Department of Epidemiology and Public Health, Swiss Tropical and Public Health Institute, Allschwil, Switzerland.
University of Basel, Basel, Switzerland.
Nat Commun. 2024 May 14;15(1):4069. doi: 10.1038/s41467-024-48191-7.
In malaria epidemiology, interpolation frameworks based on available observations are critical for policy decisions and interpreting disease burden. Updating our understanding of the empirical evidence across different populations, settings, and timeframes is crucial to improving inference for supporting public health. Here, via individual-based modeling, we evaluate a large, multicountry, contemporary Plasmodium falciparum severe malaria dataset to better understand the relationship between prevalence and incidence of malaria pediatric hospitalizations - a proxy of malaria severe outcomes- in East-Africa. We find that life-long exposure dynamics, and subsequent protection patterns in children, substantially determine the likelihood of malaria hospitalizations relative to ongoing prevalence at the population level. Unsteady transmission patterns over a lifetime in children -increasing or decreasing- lead to an exponential relationship of hospitalization rates versus prevalence rather than the asymptotic pattern observed under steady transmission. Addressing this increase in the complexity of malaria epidemiology is crucial to update burden assessments via inference models that guide current and future policy decisions.

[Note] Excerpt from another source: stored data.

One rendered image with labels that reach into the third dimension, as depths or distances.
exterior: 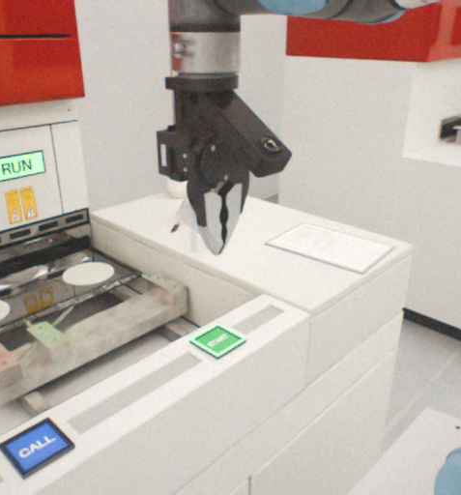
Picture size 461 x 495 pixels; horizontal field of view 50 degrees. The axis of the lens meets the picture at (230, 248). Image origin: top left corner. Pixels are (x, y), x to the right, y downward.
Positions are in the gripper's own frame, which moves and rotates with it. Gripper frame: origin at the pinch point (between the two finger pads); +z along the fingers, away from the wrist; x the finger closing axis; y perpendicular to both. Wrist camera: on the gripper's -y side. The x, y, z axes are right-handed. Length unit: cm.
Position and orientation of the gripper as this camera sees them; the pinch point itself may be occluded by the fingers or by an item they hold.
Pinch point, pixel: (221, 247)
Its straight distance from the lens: 61.4
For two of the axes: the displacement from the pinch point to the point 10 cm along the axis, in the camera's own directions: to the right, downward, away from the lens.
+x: -7.0, 2.9, -6.6
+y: -7.2, -2.8, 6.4
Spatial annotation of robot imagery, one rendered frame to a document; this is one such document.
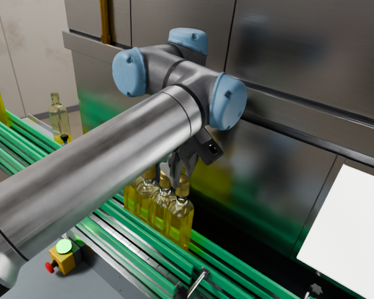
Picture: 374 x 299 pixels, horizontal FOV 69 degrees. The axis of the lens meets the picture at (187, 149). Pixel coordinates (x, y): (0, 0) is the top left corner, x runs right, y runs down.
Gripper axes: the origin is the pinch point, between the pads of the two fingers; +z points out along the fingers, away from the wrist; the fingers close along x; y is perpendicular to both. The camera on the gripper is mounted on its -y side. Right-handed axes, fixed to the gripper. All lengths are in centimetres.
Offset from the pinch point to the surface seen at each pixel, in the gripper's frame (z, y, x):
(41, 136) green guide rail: 21, 78, 4
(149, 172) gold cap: 1.7, 9.9, 2.3
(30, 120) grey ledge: 28, 109, -3
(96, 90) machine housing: -5, 53, -10
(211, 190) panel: 9.1, -1.6, -12.0
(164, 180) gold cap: 1.4, 4.6, 1.8
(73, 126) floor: 116, 239, -86
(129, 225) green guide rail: 20.8, 12.8, 7.7

在疟疾流行病学中,基于现有观测数据的插值框架对于政策决策和解释疾病负担至关重要。更新我们对不同人群、环境和时间框架的经验证据的理解,对于改进支持公共卫生的推理至关重要。在这里,我们通过个体建模,评估了一个大型的、多国家的、当代的恶性疟原虫严重疟疾数据集,以更好地了解东非疟疾儿童住院率(疟疾严重结局的一个替代指标)与患病率之间的关系。我们发现,终生暴露动态以及随后儿童的保护模式,极大地决定了疟疾住院的可能性相对于人群水平上的持续患病率。儿童一生中不稳定的传播模式(增加或减少)导致住院率与患病率之间呈指数关系,而不是在稳定传播下观察到的渐近模式。解决疟疾流行病学中这种复杂性的增加对于通过指导当前和未来政策决策的推理模型更新负担评估至关重要。